[Opening Data extract section]
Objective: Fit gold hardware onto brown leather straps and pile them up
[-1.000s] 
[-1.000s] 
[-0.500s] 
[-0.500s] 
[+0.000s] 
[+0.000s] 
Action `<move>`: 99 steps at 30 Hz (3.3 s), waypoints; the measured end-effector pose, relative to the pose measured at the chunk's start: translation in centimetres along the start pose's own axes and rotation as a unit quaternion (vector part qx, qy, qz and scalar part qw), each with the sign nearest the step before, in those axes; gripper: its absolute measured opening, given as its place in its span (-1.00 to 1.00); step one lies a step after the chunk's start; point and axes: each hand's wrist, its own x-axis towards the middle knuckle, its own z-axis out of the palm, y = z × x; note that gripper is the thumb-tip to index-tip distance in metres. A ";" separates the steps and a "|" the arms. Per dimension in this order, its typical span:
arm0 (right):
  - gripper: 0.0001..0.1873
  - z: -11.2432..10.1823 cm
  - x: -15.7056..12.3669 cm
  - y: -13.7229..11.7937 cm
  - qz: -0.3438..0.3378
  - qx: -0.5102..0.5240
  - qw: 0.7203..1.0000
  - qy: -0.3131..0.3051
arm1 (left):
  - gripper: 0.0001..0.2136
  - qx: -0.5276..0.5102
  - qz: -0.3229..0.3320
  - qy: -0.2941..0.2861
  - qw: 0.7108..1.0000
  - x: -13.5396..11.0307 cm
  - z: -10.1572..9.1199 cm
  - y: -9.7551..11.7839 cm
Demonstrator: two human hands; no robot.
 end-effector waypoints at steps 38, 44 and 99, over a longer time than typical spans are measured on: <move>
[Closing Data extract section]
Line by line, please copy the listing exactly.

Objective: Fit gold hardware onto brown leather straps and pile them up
[-1.000s] 
[-1.000s] 
[-0.500s] 
[-0.500s] 
[+0.000s] 
[+0.000s] 
Action `<move>`: 99 steps at 30 Hz (3.3 s), waypoints; the measured end-effector pose, relative to the pose measured at the chunk's start: translation in centimetres along the start pose's own axes and rotation as a unit quaternion (vector part qx, qy, qz and scalar part qw), each with the sign nearest the step before, in those axes; gripper: its absolute measured opening, given as its place in its span (-1.00 to 1.00); step one lies a step after the chunk's start; point and axes: each hand's wrist, its own x-axis towards the middle knuckle, its own z-axis out of the palm, y = z × x; note that gripper is the thumb-tip to index-tip distance in metres. A ";" separates the steps and a "|" the arms. Per dimension in this order, its typical span:
arm0 (right):
  - gripper: 0.0001..0.1873
  - z: -11.2432..10.1823 cm
  - x: -15.7056..12.3669 cm
  - y: -13.7229..11.7937 cm
  - qz: -0.3438..0.3378
  - qx: -0.5102..0.5240
  - qw: 0.7203..1.0000
  - qy: -0.3131..0.3051
arm1 (left):
  - gripper: 0.0001..0.2136
  - qx: -0.5276..0.5102
  - qz: -0.3229..0.3320
  - qy: -0.2941..0.2861
  - qw: 0.7108..1.0000
  - x: -13.5396..11.0307 cm
  - z: -10.1572..9.1199 cm
  - y: -9.7551..11.7839 cm
Demonstrator: two human hands; no robot.
 end-effector waypoints at steps 38, 44 and 99, over a longer time than typical spans are measured on: <move>

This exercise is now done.